Reproduce all the lines below exactly and omit the images.

= DATA SECTION =

================================

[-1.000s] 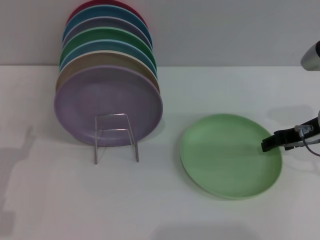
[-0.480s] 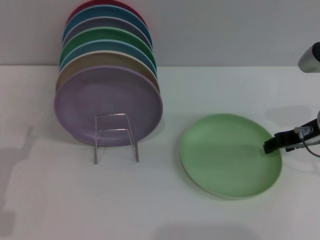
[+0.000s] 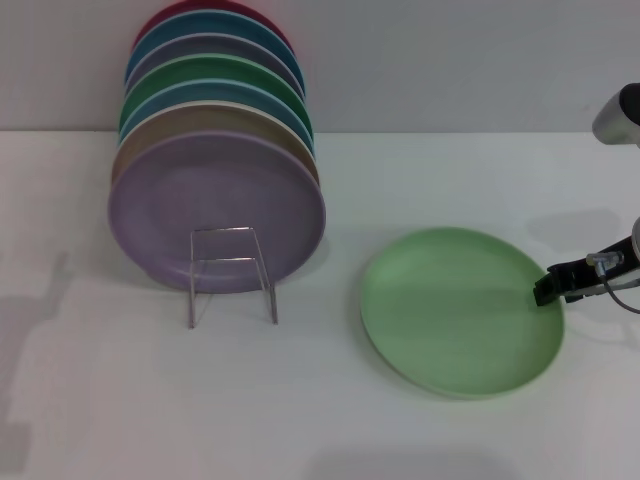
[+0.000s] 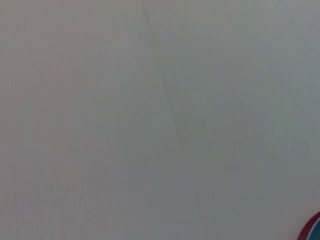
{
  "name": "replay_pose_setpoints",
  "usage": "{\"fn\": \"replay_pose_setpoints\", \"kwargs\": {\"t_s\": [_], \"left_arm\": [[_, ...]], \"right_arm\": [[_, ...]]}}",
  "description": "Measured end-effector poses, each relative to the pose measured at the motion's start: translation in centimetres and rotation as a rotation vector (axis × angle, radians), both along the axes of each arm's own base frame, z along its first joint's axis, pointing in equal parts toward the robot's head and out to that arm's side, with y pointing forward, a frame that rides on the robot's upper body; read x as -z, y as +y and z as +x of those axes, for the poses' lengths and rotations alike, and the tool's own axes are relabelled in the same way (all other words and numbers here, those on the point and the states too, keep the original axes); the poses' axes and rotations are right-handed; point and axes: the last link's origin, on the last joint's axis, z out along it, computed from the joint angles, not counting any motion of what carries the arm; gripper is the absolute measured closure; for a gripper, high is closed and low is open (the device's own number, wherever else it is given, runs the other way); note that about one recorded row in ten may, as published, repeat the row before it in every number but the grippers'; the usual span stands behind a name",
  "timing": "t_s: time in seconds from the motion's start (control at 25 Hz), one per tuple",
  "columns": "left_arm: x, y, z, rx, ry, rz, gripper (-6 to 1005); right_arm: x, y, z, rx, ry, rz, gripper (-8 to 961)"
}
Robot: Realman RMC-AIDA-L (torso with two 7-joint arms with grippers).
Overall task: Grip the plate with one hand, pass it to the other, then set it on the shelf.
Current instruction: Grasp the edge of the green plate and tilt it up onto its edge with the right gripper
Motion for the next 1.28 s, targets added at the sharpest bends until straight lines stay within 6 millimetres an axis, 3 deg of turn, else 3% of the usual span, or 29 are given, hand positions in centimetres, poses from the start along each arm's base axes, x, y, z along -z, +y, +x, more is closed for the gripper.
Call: {"fn": "replay_pose_setpoints", "kwargs": {"t_s": [0.64, 0.8, 1.12, 1.28], "left_arm": [[0.1, 0.0, 0.0, 0.0, 0.001, -0.003, 140], [0.1, -0.1, 0.0, -0.002, 0.002, -0.004, 140], [0.0, 0.0, 0.1, 0.004, 0.001, 0.0, 140], [-0.1, 0.0, 0.2, 0.011, 0.0, 0.008, 140]], "right_arm": [[0.9, -0.1, -0.5, -0.034, -0.026, -0.037, 624], [1.2, -0.1, -1.1, -0.057, -0.038, -0.052, 817], [1.1, -0.1, -1.4, -0.082, -0.053, -0.051, 917], [0.0, -0.2, -2.1, -0.13, -0.066, 0.002, 930]]}}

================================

= ANSWER FOR THIS EXERCISE =
[-1.000s] 
[-0.480s] 
[+0.000s] 
[+0.000s] 
{
  "name": "replay_pose_setpoints",
  "usage": "{\"fn\": \"replay_pose_setpoints\", \"kwargs\": {\"t_s\": [_], \"left_arm\": [[_, ...]], \"right_arm\": [[_, ...]]}}",
  "description": "Measured end-effector poses, each relative to the pose measured at the motion's start: translation in centimetres and rotation as a rotation vector (axis × angle, radians), both along the axes of each arm's own base frame, z along its first joint's axis, pointing in equal parts toward the robot's head and out to that arm's side, with y pointing forward, a frame that rides on the robot's upper body; read x as -z, y as +y and z as +x of those axes, for the poses' lengths and rotations alike, and the tool's own axes are relabelled in the same way (all other words and numbers here, those on the point and the states too, keep the original axes); the poses' axes and rotations are right-handed; point and axes: the last link's origin, on the last joint's axis, z out along it, computed from the joint angles, not counting any motion of what carries the arm; gripper is the absolute measured closure; for a gripper, high is closed and low is open (the device's own number, wherever else it is given, runs the other way); note that about one recorded row in ten may, as published, repeat the row before it in every number but the grippers'; the usual span stands behind a name",
  "timing": "t_s: time in seconds from the motion's start (control at 25 Hz), one per tuple",
  "columns": "left_arm: x, y, z, rx, ry, rz, gripper (-6 to 1005); right_arm: x, y, z, rx, ry, rz, gripper (-8 to 961)"
}
Robot: Realman RMC-AIDA-L (torso with two 7-joint arms with grippers).
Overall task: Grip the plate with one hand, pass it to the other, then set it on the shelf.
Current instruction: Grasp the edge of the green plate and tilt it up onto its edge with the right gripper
Motion for the next 1.28 s, targets added at the sharpest bends until straight lines stay within 6 millimetres an axis, 3 deg of turn, else 3% of the usual span, or 29 are given, hand positions in centimetres, poses from the start along each arm's base axes, x, y, z along -z, +y, +x, more is closed for the gripper.
Call: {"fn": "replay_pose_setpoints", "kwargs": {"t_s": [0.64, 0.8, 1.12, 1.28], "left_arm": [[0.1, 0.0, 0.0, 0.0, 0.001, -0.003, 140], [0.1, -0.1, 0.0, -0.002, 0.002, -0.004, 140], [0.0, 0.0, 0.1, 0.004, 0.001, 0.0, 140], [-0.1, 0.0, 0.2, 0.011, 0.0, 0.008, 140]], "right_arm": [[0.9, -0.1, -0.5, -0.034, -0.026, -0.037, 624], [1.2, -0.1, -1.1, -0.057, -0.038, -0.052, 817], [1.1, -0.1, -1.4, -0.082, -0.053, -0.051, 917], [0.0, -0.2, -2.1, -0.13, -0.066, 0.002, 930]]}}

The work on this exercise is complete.